**EXERCISE DESCRIPTION**
Please return all lines in the listing holding the word "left".

**DATA SEGMENT**
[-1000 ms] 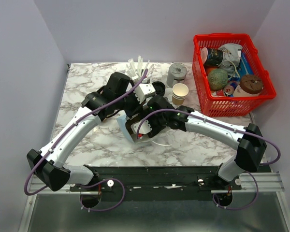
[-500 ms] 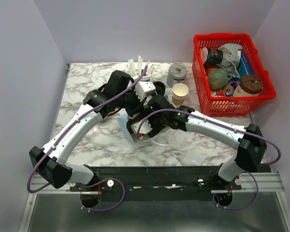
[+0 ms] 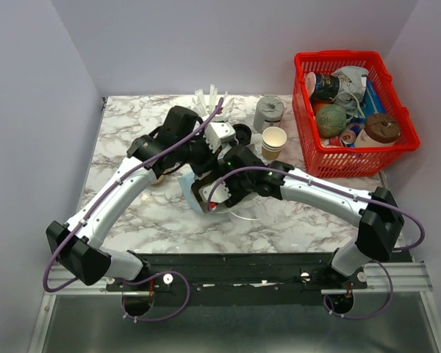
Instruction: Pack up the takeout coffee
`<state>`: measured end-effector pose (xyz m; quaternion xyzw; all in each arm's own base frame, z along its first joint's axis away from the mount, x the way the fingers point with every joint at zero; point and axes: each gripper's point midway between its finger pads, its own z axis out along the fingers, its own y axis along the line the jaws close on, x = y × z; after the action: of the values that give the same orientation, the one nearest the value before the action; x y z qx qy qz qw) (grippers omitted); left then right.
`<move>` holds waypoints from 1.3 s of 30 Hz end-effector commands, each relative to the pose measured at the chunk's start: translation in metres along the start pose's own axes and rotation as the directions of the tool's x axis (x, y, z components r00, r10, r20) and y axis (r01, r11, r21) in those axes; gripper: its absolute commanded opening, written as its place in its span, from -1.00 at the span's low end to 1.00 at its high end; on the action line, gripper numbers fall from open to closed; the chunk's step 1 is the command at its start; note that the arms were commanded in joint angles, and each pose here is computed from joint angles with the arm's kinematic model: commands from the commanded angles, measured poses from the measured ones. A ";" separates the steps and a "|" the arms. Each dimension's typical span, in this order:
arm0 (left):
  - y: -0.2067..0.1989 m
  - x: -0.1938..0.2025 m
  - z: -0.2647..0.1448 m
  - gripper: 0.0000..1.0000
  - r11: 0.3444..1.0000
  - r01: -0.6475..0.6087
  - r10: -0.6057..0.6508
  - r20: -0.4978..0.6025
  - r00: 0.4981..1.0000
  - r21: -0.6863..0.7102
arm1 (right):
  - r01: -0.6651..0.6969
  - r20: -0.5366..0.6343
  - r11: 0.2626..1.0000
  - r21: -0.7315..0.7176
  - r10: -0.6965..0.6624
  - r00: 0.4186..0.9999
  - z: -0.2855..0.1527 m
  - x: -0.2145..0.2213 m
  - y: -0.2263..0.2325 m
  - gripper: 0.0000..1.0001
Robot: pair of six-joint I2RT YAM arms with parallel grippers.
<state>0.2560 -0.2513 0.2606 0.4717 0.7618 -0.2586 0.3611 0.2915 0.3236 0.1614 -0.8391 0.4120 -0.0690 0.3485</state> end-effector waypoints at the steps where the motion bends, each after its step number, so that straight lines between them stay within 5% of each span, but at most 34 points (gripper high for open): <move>1: -0.023 0.021 0.001 -1.00 0.992 0.077 -0.068 -0.086 0.994 0.099 | -0.033 -0.015 0.996 0.085 0.034 0.999 0.005 0.008 -0.025 -0.99; 13: -0.015 0.020 -0.002 -0.98 0.995 0.073 -0.067 -0.082 0.994 0.069 | -0.072 0.016 0.996 0.044 0.072 0.997 0.026 0.012 -0.020 -0.99; 21: -0.010 0.019 -0.003 -0.24 0.996 0.078 -0.073 -0.084 0.994 0.049 | -0.095 0.003 0.995 0.015 0.095 0.996 0.038 0.024 -0.014 -0.99; 26: -0.007 0.017 -0.003 -0.02 0.996 0.083 -0.080 -0.085 0.993 0.033 | -0.088 0.005 0.996 0.008 0.088 0.996 0.040 0.025 -0.013 -0.97; 30: -0.004 0.015 -0.004 0.10 0.996 0.084 -0.082 -0.079 0.993 0.018 | -0.095 0.002 0.995 -0.016 0.095 0.995 0.040 0.026 -0.006 -0.77; 34: -0.001 0.014 -0.004 0.14 0.996 0.084 -0.084 -0.077 0.993 0.000 | -0.108 0.001 0.994 -0.031 0.108 0.994 0.037 0.025 -0.004 -0.16; 39: -0.003 0.014 -0.005 0.15 0.996 0.092 -0.092 -0.075 0.993 0.002 | -0.134 0.009 0.991 -0.011 0.135 0.991 0.025 0.023 -0.010 0.15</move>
<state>0.2657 -0.2372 0.2538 0.4501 0.7875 -0.2345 0.3497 0.3175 0.3305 0.1390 -0.8305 0.4329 -0.0486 0.3472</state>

**ANSWER SECTION**
`<state>`: measured end-effector pose (xyz m; quaternion xyzw; all in each arm's own base frame, z along its first joint's axis away from the mount, x the way the fingers point with every joint at zero; point and axes: each gripper's point midway between its finger pads, its own z axis out along the fingers, its own y axis along the line the jaws close on, x = y × z; after the action: of the values that give the same orientation, the one nearest the value before the action; x y z qx qy qz qw) (grippers omitted); left then right.
arm0 (left):

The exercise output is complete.